Another vengeful spirit. Another soldier for the angry dead.

Owen doesn’t answer. He’s still picking his way between the rocks, some as large as golf carts, moving parallel to the seawall. For a moment he disappears in the shadows. Then he reappears, pedaling up one side of an enormous rock, keeping low and using his hands for purchase, until he reaches a surface beaten flat by the wind and can stand.

“Owen!” Brynn tries again to get his attention, but he ignores her.

Now he’s feeling along the seawall, like a blind person trying to get his bearings in a new room, working his fingers through the bright orange netting that’s doing its best to girdle the wall in place. In places whole chunks of the wall are missing, gap-toothed black spaces crusted with lichen and moss. Other portions of the wall have been recently rebuilt. The stone is newer, a flat gray that reflects the moon. I wonder how many years it will take before the wind and the ocean swallow the whole thing.

Owen has gotten an arm through the netting. From here, it looks like the wall has his arm to the elbow and is sucking on him like a bone. Slowly, as he works it, one of the larger stones shimmies outward. A final grunt, and then he crouches, freeing something from beneath the tight foot of the netting. With his shoulder, he shoves the stone back into place.

Then he drops down to the beach and darts toward us through the shadows, tucking the plastic-wrapped object under his arm like a football. He has to find a new way up to us. The rocks, knuckled against one another, form a rudimentary staircase. Even so, he has a hard time getting back over the wall.

“Here.” He passes up a small box, straitjacketed in plastic and duct tape, before heaving himself over the wall, teetering for a second on his stomach with his legs still dangling over the beach before Wade gives him a hand. He sits up, breathing hard, his face sheened with sweat, his black eye worse than ever. “Go ahead,” he says. “Open it.”

I kneel in the grass. The plastic is wet and slicked with dirt. A beetle tracks ponderously across its surface. I flick it into the grass. My fingers are clumsy and I realize they’re shaking.

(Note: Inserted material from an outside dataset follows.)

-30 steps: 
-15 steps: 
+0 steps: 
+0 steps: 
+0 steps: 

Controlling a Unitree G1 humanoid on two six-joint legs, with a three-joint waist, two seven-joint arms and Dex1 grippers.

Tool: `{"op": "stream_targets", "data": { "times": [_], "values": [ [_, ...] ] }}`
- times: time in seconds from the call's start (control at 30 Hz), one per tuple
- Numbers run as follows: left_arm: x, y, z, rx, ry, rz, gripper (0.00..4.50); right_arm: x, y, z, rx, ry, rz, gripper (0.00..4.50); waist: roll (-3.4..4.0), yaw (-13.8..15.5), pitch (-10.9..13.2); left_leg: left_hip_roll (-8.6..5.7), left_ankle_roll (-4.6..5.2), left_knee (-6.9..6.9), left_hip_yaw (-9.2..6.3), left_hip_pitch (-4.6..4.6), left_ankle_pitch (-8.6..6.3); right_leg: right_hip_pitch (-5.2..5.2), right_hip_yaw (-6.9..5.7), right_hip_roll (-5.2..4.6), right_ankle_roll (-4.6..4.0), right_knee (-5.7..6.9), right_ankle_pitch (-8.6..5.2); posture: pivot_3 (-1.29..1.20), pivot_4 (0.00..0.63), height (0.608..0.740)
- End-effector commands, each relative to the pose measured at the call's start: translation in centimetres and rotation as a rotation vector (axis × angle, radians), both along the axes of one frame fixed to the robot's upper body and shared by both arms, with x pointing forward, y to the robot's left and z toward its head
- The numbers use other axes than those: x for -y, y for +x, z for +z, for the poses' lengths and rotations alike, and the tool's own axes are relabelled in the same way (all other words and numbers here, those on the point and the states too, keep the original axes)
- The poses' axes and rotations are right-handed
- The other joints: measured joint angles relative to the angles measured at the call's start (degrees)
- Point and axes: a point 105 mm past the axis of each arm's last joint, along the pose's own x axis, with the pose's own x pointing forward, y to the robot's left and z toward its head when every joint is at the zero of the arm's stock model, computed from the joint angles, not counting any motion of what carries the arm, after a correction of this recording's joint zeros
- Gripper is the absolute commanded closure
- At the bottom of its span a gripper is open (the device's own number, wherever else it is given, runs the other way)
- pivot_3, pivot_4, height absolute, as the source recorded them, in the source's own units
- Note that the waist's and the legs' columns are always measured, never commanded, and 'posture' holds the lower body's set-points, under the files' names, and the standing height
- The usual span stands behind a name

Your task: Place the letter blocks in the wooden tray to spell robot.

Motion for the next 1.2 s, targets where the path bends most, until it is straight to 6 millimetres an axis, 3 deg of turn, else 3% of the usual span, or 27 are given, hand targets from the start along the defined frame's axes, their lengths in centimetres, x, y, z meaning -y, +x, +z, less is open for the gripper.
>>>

“Let me.” Brynn shoves me aside. We’ve all gone quiet. Even the wind has disappeared. There’s no sound at all but the tape protesting as she pries it loose, revealing the lockbox, the secret that Owen spent five years protecting. Even Brynn hesitates before she thumbs the latches loose.

Inside, the pages have been rolled and bent to fit the box. They are, miraculously, dry. For a second, I imagine they still smell faintly of apple shampoo. Brynn loosens the whole bundle of them—dozens and dozens of pages—smoothing them out on a thigh.

Under the moonlight, the title page plays tricks with the eye and seems itself to be glowing.

Return to Lovelorn, it says.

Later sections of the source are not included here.